●会社は競争にさらされる存在
社長さんに、どれくらい儲けたいですか、と質問すると「儲からなくてよい。好きな仕事ができて、赤字がでなければそれでよし」というような呑気な発言を聞くことがあります。あるいは「できればたくさん儲けたい!」という元気な人もいます。「では、いくらくらいですか?」と質問をすると「たくさんだよ!」と返ってきます。「じゃあ、いつまでに?」「なるべく早く!」こんな無計画な考えでは、会社は継続できないし、「儲からなくてもいい」程度の考えでは、会社を潰してしまいます。
あなたの会社で提供される商品やサービスは、特許や実用新案の通った「唯一のもの」ではないでしょう。とするならば「すでに先行している他社やお店との競合に勝つ必要」があります。
つまり、競争に勝つには、出ていくお金は少しでも減らし、入ってくるお金は少しでも多くもらう、そしてそのお金を新たな仕入れなどの投資に回し、残ったお金は社内に留保して、いざというときのためにプールし、会社の体力を強化しておかねばなりません。これら一つひとつを、社長として実行していくというのは、本当に大変なことだと思います。
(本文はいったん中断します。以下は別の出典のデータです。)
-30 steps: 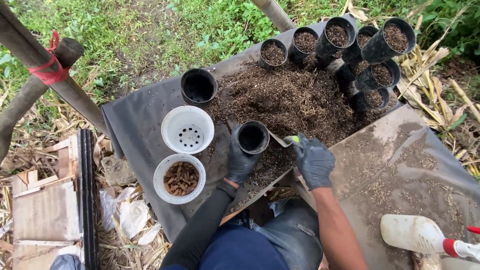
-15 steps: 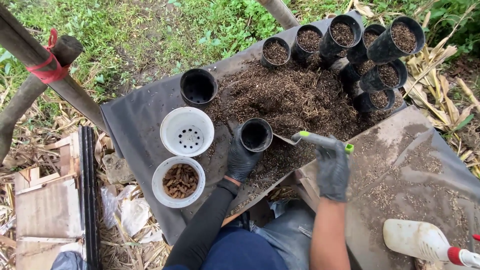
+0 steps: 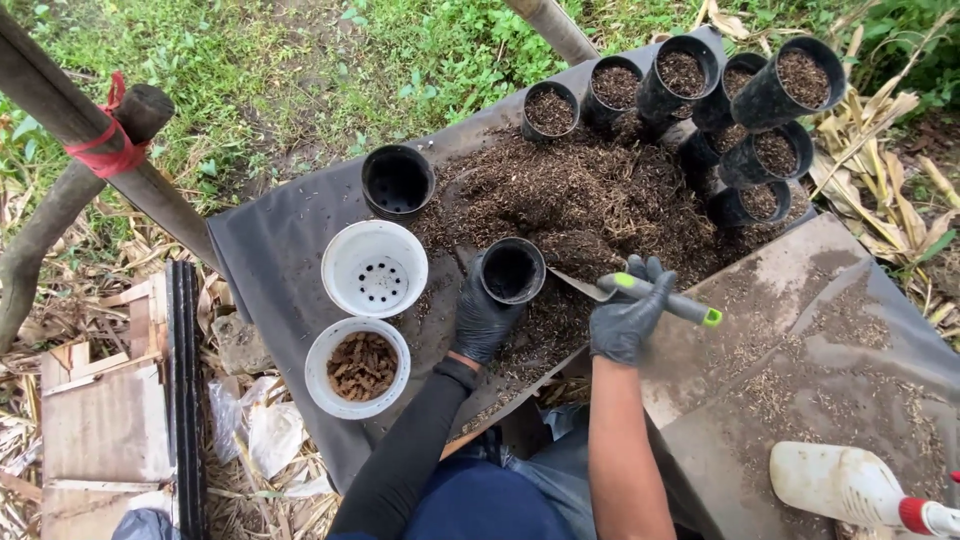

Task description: Filling small plastic nursery pots with soil using a hand trowel on a potting table.

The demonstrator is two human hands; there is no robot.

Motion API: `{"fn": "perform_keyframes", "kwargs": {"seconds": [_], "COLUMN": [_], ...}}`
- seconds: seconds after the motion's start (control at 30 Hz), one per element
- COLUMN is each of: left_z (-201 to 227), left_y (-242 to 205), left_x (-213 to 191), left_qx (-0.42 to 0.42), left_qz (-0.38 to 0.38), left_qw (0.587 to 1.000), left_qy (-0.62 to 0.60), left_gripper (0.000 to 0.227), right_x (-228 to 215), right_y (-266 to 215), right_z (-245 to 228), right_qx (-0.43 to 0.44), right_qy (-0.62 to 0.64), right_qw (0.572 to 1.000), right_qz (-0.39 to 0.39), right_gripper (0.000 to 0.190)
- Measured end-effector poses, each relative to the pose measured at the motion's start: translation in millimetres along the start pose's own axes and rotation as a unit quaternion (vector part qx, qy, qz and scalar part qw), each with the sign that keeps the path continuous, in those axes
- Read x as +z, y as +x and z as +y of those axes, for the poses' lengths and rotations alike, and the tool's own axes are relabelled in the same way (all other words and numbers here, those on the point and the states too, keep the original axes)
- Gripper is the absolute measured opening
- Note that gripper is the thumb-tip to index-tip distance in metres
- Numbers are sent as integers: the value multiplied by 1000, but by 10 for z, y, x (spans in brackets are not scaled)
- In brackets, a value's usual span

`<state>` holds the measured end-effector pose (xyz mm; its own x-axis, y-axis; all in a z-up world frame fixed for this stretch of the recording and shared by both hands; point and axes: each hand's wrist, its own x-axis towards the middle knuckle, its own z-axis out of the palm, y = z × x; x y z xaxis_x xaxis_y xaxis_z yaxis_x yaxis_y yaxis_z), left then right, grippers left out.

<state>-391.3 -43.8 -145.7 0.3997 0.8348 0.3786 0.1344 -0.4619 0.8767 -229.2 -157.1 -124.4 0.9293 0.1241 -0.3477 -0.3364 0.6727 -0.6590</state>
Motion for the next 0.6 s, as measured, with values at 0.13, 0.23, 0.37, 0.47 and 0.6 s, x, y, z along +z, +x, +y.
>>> {"fn": "perform_keyframes", "kwargs": {"seconds": [0.13, 0.23, 0.37, 0.47, 0.6], "left_z": [-61, 1, -16, 91, 216], "left_y": [9, 35, 112, 142, 205], "left_x": [17, 54, 160, 110, 19], "left_qx": [-7, 2, 23, 14, 31], "left_qz": [-10, -3, 4, -26, -34], "left_qw": [1000, 1000, 1000, 999, 999], "left_qy": [5, 10, -9, -23, -28], "left_gripper": [71, 73, 73, 70, 66], "right_x": [90, 103, 285, 545, 540], "right_y": [-131, -160, -331, -633, -506], "right_z": [-261, -353, -453, -513, -327], "right_qx": [-20, -31, -24, -16, -10], "right_qy": [76, 83, 81, 74, 46], "right_qw": [997, 996, 996, 997, 999], "right_qz": [26, 31, 12, -11, -21], "right_gripper": [41, 42, 45, 39, 40]}}
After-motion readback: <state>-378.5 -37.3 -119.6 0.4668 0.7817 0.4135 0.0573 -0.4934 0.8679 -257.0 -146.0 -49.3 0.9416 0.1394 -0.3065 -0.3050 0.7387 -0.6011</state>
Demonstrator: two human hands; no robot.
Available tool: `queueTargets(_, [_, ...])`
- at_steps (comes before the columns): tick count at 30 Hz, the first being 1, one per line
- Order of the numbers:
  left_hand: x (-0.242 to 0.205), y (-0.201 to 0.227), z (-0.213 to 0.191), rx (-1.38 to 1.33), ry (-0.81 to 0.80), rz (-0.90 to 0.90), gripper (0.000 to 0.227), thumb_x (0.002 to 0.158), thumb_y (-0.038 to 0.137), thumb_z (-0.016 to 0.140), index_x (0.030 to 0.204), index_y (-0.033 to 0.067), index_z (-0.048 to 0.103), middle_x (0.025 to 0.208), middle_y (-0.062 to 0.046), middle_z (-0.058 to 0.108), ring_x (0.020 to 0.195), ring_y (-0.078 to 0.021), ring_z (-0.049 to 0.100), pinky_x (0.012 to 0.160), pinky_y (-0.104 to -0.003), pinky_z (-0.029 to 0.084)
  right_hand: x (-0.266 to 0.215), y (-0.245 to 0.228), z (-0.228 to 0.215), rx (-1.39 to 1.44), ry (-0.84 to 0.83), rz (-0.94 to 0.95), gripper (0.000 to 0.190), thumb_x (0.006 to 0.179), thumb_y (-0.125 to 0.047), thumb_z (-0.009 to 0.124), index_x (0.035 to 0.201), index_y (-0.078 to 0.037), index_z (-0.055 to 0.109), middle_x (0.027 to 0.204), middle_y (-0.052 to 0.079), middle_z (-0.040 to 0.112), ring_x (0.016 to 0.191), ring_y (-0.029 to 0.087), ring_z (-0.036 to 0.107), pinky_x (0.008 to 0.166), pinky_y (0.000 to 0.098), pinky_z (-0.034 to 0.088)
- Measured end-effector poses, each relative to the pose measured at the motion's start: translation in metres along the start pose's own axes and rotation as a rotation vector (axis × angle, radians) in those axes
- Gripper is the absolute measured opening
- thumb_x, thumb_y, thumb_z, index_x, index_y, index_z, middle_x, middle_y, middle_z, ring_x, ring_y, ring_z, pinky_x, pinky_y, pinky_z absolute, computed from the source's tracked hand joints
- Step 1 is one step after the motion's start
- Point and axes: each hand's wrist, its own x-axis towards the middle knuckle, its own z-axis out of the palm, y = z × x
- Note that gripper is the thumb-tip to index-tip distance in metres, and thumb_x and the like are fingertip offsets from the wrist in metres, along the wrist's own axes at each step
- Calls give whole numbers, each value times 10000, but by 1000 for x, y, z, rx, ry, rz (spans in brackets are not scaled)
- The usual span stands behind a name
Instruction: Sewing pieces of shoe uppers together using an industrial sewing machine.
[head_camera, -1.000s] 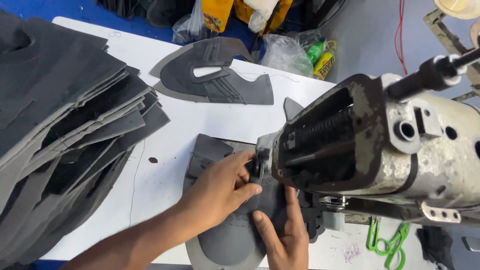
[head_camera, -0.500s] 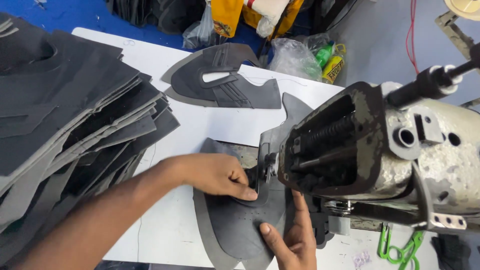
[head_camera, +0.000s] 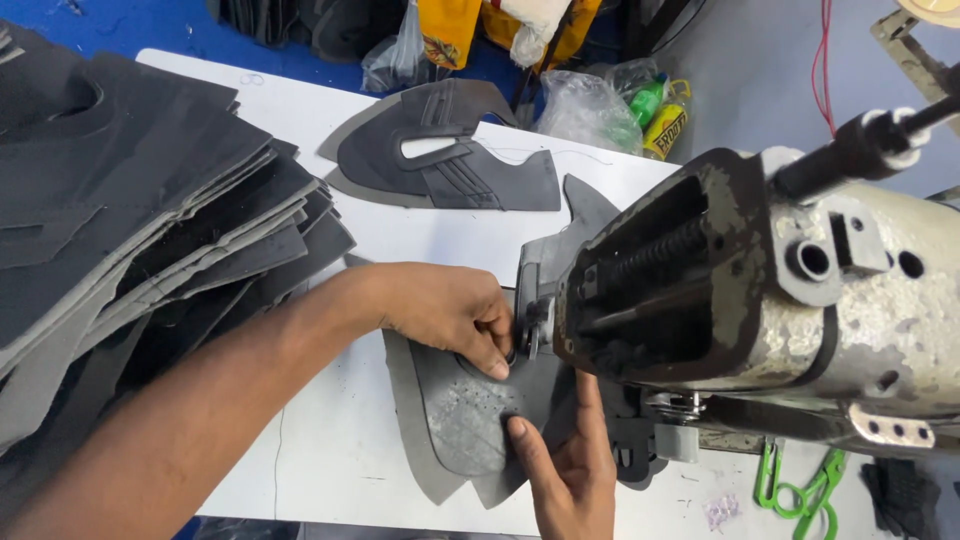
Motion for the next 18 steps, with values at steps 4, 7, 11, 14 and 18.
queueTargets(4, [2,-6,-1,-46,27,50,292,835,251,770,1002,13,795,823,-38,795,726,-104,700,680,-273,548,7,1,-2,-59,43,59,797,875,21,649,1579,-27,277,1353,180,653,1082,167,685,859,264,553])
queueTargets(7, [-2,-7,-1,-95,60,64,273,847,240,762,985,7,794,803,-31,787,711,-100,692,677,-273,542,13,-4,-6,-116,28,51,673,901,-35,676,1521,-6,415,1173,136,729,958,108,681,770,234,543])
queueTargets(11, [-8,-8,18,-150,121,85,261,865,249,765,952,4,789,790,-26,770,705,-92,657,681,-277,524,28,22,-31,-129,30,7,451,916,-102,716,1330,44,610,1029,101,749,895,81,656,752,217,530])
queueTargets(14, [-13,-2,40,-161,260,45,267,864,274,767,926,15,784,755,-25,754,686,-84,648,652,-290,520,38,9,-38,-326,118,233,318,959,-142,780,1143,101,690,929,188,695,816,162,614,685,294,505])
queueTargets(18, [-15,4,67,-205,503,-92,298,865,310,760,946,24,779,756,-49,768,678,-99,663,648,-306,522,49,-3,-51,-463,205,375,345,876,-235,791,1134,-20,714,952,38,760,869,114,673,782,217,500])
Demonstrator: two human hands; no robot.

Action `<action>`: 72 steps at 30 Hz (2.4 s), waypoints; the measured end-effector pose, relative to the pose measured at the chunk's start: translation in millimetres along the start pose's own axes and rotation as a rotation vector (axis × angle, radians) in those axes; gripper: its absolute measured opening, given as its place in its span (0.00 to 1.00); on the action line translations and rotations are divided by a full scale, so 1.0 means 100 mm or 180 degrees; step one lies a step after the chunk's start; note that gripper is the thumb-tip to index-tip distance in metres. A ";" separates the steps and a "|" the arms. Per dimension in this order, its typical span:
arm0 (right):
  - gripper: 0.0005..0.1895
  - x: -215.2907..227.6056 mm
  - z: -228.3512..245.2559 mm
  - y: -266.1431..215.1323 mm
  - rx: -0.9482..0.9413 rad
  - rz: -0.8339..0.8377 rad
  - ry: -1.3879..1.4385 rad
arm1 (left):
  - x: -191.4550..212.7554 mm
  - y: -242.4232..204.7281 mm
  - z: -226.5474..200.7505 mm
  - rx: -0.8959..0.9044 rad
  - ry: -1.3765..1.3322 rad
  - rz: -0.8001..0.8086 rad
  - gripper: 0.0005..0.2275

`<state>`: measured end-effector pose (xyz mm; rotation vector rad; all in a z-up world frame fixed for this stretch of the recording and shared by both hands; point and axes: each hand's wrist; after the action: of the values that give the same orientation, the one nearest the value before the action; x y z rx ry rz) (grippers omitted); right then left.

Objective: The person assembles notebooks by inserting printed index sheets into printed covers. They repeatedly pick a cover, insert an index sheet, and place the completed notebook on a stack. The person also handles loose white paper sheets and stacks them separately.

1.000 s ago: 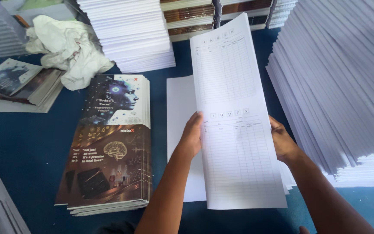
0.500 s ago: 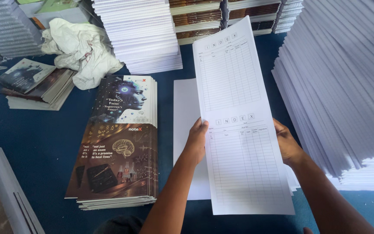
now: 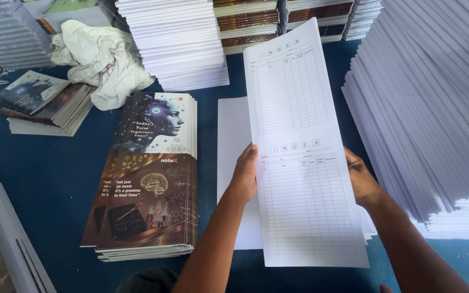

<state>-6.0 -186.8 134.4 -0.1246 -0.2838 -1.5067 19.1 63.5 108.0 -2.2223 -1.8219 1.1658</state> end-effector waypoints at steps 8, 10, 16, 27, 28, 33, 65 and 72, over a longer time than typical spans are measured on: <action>0.25 0.01 -0.04 0.02 0.0074 0.0066 0.0101 | -0.02 -0.02 -0.02 0.0062 -0.0014 -0.0001 0.27; 0.25 0.00 -0.02 0.01 -0.0005 0.0011 0.0099 | -0.01 -0.01 -0.02 0.0046 -0.0090 0.0072 0.26; 0.26 -0.01 0.06 0.00 -0.0083 -0.0052 -0.0044 | 0.06 0.10 -0.01 0.0089 -0.0055 -0.0074 0.24; 0.21 0.01 -0.04 0.03 -0.0069 0.0154 -0.0270 | 0.16 0.19 0.00 0.0294 -0.0391 0.0159 0.28; 0.21 0.01 -0.06 0.03 -0.0143 0.0146 -0.0348 | 0.14 0.19 0.01 0.0317 -0.0452 0.0131 0.28; 0.22 0.00 -0.13 0.04 -0.0137 0.0227 -0.0315 | 0.12 0.16 0.04 0.0624 -0.0519 0.0170 0.31; 0.63 -0.01 -0.46 0.23 -0.1287 -0.0377 0.2582 | 0.13 0.17 0.06 0.0179 -0.0092 0.0446 0.33; 0.59 -0.01 -0.10 0.21 -0.0888 0.0050 0.1520 | 0.15 0.27 0.14 0.0325 0.0161 0.0198 0.31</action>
<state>15.4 -187.1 126.8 0.0143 0.3101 -1.5052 33.9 62.2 77.8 -2.2452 -1.6475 1.1733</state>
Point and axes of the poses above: each hand's wrist, its own y-axis towards the middle knuckle, its own x-axis out of the back of the hand, z = x × y, and after that the axes turned 14 degrees about x, right-handed
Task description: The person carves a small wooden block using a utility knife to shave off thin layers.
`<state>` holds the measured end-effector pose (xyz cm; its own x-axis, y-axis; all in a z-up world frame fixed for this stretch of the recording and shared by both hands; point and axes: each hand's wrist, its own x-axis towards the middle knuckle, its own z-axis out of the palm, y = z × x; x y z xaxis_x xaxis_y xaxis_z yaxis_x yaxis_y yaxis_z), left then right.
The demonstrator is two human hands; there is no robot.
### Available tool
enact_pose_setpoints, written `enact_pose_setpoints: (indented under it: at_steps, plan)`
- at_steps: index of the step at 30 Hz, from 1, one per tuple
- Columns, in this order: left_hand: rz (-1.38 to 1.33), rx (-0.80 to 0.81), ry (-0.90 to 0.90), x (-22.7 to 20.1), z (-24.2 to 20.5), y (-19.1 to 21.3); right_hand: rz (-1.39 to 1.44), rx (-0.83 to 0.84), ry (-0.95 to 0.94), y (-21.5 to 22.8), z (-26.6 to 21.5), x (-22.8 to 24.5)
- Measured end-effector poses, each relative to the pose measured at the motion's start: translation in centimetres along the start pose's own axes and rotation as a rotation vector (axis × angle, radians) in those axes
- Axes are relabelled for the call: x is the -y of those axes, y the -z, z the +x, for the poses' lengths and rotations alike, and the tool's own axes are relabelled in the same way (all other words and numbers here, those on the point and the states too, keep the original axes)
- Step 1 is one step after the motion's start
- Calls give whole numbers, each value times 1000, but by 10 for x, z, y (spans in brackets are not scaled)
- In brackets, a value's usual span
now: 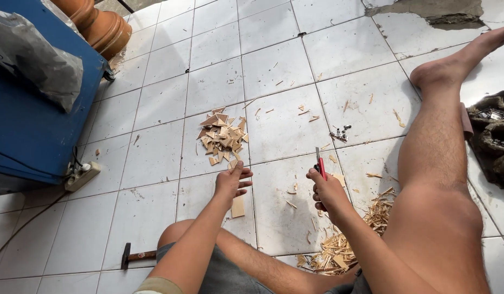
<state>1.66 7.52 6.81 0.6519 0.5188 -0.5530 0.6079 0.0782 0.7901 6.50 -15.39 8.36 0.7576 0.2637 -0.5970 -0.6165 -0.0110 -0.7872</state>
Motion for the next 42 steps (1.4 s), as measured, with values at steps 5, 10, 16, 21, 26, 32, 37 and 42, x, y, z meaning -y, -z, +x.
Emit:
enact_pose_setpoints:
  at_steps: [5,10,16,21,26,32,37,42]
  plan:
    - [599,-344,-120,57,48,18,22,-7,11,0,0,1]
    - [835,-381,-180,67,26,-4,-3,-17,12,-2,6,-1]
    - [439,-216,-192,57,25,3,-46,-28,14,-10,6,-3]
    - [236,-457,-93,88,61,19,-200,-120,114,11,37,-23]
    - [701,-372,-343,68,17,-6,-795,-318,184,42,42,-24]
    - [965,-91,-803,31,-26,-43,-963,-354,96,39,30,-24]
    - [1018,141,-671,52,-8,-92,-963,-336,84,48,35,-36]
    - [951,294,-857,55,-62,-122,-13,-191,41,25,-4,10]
ですが、よく考えてみてください。「たいして儲けなくてよい」とか「とりあえずたくさん儲けたい」――という程度の考え方では、潰すために会社をつくるようなものです。会社を潰して喜ぶ人はいるでしょうか。いないはずです。会社をつくるときに、本気で潰れた状態を想像してみてください。何百万円、何千万円の借金を返していくというのは本当に大変なことなのです。
また、会社が潰れるというのは、本当にみじめなものです。日本では、悪い想像をすると「縁起が悪い」と嫌がられますが、起業家と言うのはつねに「転ばぬ先の杖」をもっておく、最悪の状態を想定しておく、ということが大切です。
●社長にとってお金は命と同じくらい大切なもの
あるとき、私の知り合いの社長が、上手に商品を販売して、工場をフル稼働して売上をアップさせていったことがあります。ところが、数字上は黒字なのですが、お金がショートしてきました。すぐにでも借入をおこしたい。なぜなら、振り出した手形の決済日が近づいて預金にその1000万円の残高がないからです。間違えば不渡り、すなわち倒産です。そのとき本気で自殺しようかと思ったそうです。
命は大切です。命は大切ですが、経営者になれば、命以上にお金を大切にしなければならないということです。そして薄情にも、日々の友人や家族との会話のなかで「近くに新しいラーメン屋ができたな、いったいいつまで潰れずにもつか」などと話している人を見たことがあるでしょう。
とくに飲食店はだれでもすぐにスタートできる反面、潰れるのも早いのです。これらの店を潰してしまう人たちに共通しているのは「お金の見通しについて甘い認識をもっている」ことにつきる、と思います。